#### Description of the task
Lines from the top of the listing down to the one with "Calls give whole", inclusive, are to be copied exactly.

#### Records for processing
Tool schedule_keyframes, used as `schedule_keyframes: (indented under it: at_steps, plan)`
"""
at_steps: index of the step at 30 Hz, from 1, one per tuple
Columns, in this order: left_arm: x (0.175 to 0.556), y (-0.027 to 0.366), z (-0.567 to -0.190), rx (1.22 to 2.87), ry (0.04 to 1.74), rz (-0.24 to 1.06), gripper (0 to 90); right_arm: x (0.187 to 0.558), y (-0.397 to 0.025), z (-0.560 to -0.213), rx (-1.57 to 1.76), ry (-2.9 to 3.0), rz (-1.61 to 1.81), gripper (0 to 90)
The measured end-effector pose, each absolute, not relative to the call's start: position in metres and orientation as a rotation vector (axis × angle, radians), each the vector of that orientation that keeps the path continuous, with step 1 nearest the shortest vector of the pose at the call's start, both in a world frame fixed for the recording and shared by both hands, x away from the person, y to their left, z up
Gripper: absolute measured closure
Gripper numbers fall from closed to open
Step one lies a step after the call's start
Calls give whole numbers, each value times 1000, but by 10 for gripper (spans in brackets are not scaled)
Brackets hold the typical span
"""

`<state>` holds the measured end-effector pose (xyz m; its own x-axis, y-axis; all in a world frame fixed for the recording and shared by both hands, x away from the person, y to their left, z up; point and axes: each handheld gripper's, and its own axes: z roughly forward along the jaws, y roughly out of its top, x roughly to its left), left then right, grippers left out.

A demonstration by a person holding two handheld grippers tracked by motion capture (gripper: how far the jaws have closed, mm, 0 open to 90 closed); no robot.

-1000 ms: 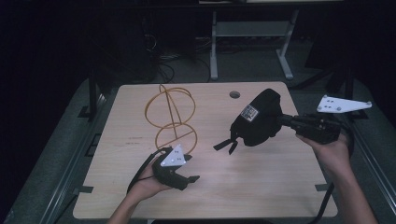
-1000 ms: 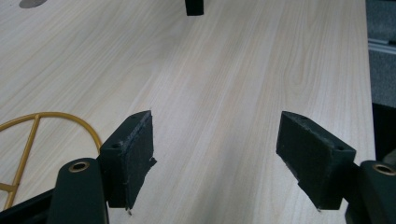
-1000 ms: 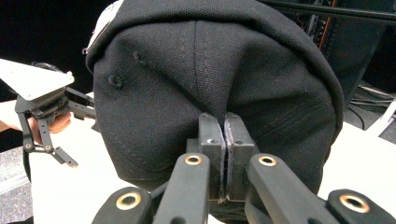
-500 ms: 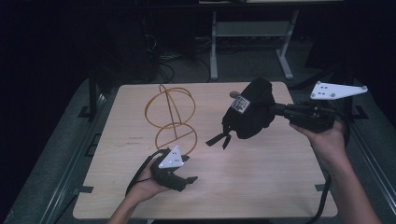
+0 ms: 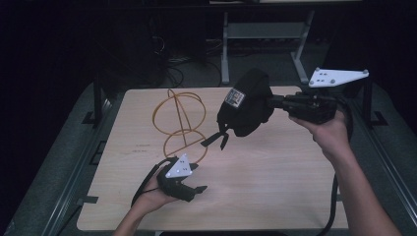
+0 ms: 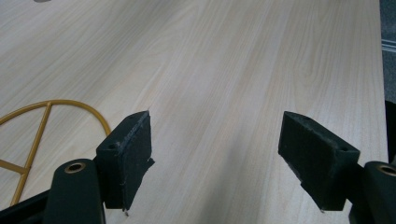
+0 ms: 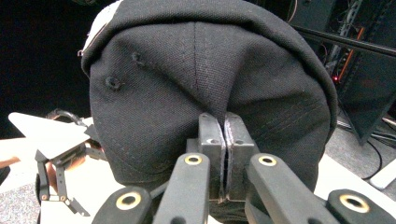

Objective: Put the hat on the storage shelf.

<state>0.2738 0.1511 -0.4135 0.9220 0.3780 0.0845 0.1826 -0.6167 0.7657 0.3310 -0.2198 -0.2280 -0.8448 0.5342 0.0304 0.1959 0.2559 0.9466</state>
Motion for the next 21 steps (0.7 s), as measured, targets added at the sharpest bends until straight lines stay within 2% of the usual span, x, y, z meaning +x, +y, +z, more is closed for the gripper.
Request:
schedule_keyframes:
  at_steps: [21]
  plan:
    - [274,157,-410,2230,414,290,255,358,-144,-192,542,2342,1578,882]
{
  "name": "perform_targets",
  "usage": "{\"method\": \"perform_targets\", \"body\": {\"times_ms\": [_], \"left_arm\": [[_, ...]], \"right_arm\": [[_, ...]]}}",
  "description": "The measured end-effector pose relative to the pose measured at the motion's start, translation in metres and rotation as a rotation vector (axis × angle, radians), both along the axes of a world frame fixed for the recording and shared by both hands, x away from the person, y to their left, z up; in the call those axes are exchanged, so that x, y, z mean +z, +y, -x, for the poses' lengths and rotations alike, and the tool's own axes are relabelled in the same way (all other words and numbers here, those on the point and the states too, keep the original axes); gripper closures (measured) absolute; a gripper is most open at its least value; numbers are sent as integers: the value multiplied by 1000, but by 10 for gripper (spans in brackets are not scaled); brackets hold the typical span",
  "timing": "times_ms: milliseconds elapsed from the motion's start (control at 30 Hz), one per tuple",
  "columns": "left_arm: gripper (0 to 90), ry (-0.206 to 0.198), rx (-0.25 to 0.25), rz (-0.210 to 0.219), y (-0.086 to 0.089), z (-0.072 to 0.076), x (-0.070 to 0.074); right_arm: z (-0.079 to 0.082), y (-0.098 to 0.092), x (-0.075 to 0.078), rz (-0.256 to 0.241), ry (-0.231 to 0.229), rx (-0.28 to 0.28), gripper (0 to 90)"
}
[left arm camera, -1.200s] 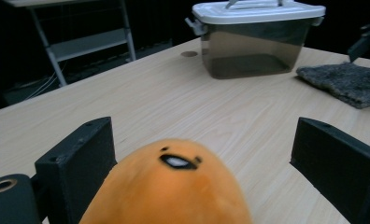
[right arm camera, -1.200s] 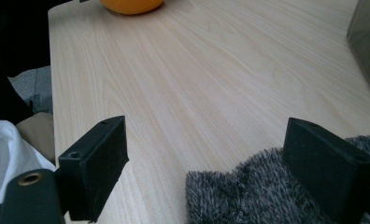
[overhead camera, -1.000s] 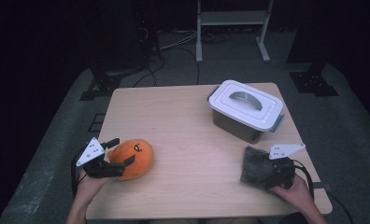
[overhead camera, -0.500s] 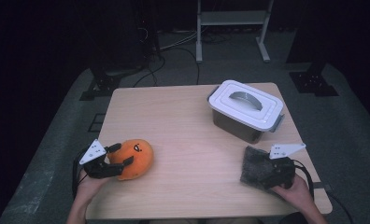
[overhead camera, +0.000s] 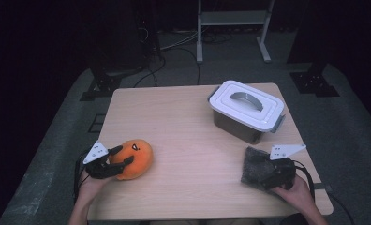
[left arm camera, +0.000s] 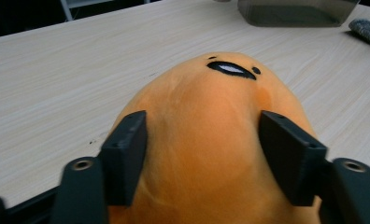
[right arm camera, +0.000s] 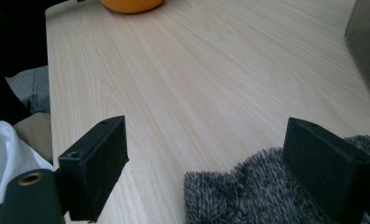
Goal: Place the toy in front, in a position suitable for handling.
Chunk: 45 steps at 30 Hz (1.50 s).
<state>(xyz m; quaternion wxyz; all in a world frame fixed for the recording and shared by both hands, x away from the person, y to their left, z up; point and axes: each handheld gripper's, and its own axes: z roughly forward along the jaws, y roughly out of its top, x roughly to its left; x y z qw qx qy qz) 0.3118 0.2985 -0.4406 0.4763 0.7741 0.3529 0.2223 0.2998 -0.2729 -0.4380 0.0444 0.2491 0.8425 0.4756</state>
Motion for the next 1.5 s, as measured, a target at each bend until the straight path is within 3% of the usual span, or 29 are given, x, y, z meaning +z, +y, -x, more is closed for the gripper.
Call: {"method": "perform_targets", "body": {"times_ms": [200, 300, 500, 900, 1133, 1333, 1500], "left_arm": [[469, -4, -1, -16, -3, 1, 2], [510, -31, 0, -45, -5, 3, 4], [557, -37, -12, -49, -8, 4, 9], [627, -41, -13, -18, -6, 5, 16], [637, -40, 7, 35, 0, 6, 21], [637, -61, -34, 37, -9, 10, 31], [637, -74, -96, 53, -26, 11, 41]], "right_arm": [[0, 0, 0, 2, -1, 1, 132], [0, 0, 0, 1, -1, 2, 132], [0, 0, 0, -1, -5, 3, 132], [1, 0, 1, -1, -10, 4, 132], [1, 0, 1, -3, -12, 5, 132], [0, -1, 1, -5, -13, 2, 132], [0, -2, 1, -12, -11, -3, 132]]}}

#### Expected answer
Tool schedule_keyframes, used as `schedule_keyframes: (indented under it: at_steps, plan)`
"""
at_steps: index of the step at 30 Hz, from 1, one per tuple
Columns, in this order: left_arm: x (0.175 to 0.556), y (-0.027 to 0.366), z (-0.567 to -0.190), rx (1.22 to 2.87), ry (0.04 to 1.74), rz (-0.24 to 1.06), gripper (0 to 90); right_arm: x (0.187 to 0.558), y (-0.397 to 0.025), z (-0.560 to -0.213), rx (-1.57 to 1.76), ry (-2.9 to 3.0), rz (-1.61 to 1.81), gripper (0 to 90)
The measured end-effector pose, each absolute, not relative to the call's start: position in metres and orientation as a rotation vector (axis × angle, radians), each the vector of that orientation that keeps the path continuous, with step 1 nearest the shortest vector of the pose at the call's start, both in a world frame fixed for the recording and shared by both hands, x away from the person, y to their left, z up
Gripper: absolute measured closure
Gripper numbers fall from closed to open
Step one lies a step after the call's start
Calls give whole numbers, each value times 1000, but by 10 for gripper (spans in brackets are not scaled)

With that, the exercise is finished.